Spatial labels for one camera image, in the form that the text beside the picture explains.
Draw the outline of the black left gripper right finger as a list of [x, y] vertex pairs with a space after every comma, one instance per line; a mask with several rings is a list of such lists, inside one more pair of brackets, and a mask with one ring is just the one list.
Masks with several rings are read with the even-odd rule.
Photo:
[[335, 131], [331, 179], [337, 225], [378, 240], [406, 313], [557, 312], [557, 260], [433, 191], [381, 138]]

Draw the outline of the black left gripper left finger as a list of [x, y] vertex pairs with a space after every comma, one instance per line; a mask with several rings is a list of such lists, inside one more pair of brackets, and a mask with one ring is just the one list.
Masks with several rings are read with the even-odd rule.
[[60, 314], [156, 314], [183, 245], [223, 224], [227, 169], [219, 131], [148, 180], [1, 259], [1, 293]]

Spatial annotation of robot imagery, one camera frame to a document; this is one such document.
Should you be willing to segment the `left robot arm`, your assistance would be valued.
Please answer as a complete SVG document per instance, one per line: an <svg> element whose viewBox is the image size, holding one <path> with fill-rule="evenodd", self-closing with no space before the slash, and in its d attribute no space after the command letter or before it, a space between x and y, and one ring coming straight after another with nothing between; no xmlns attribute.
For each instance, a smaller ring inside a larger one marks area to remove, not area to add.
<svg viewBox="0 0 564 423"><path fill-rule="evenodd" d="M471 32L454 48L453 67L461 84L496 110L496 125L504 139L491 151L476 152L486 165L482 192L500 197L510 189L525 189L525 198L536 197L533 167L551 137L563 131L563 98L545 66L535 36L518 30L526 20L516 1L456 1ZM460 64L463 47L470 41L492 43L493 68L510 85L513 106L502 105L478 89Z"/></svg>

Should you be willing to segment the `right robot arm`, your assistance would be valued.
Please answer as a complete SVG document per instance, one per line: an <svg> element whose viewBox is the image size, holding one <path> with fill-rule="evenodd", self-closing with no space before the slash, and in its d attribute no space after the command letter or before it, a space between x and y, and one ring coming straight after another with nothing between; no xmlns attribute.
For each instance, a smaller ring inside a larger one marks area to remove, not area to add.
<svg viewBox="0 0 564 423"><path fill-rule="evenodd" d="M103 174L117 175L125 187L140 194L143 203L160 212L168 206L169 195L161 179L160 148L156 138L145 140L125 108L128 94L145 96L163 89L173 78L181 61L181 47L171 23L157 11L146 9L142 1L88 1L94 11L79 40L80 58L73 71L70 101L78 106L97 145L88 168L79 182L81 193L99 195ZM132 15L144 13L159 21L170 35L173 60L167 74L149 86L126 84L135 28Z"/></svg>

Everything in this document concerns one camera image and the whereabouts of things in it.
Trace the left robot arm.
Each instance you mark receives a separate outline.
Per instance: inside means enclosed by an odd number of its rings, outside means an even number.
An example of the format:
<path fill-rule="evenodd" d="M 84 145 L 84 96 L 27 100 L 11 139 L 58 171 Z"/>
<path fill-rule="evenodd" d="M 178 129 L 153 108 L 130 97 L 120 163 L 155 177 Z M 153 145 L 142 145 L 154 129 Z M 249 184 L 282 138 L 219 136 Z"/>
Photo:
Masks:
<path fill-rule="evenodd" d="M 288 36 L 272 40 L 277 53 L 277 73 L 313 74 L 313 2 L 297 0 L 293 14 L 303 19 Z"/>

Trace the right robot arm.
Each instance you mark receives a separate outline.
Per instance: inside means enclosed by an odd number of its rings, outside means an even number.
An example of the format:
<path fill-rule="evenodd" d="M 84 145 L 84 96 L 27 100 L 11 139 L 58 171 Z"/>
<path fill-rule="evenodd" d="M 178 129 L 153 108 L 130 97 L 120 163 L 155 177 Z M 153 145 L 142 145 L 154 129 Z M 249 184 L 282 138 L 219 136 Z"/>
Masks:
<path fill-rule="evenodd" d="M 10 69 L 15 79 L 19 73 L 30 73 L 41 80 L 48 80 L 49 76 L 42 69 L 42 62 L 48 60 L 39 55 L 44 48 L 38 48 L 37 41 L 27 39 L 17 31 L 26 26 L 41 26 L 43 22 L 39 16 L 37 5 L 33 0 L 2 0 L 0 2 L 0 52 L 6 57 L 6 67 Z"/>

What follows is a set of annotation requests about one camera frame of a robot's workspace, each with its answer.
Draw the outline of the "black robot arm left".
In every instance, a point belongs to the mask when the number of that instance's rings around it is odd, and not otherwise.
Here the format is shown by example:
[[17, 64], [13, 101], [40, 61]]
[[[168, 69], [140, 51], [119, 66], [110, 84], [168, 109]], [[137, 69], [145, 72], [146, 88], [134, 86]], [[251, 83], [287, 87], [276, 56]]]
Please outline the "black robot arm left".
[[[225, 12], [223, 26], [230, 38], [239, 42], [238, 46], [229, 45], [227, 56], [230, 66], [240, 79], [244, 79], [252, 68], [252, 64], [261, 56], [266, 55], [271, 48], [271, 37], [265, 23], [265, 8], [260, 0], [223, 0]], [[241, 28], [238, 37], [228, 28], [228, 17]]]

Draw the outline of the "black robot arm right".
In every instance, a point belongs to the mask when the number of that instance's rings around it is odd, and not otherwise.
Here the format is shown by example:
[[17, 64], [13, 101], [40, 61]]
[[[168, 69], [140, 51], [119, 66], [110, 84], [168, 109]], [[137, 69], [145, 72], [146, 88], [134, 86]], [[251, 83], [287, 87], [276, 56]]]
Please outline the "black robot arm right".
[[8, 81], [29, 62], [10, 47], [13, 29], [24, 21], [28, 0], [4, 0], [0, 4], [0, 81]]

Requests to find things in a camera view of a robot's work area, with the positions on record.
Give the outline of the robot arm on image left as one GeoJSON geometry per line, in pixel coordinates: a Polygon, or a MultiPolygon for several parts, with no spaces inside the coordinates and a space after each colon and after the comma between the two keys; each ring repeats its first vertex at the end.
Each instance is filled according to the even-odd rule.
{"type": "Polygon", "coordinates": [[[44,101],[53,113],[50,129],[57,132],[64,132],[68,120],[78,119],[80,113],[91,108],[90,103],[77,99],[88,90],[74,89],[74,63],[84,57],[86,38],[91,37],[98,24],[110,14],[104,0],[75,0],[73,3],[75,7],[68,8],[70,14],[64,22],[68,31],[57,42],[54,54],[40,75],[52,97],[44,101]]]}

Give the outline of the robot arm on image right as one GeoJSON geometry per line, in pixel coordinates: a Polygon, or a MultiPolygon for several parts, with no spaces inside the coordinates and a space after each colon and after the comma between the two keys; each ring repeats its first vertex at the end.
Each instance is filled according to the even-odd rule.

**Problem details**
Where a line in the listing above includes the string "Give", copy that line.

**Expected answer**
Give the outline of the robot arm on image left as one GeoJSON geometry per line, in pixel coordinates: a Polygon, or a MultiPolygon for several parts, with no spaces inside the coordinates and a space after each colon and after the comma between the two keys; each ring repeats its first vertex at the end.
Give the outline of the robot arm on image right as one GeoJSON geometry per line, in pixel coordinates: a Polygon, or a MultiPolygon for several parts, with no spaces inside the coordinates and a space after each colon and after the comma between the two keys; each ring repeats its first vertex at the end.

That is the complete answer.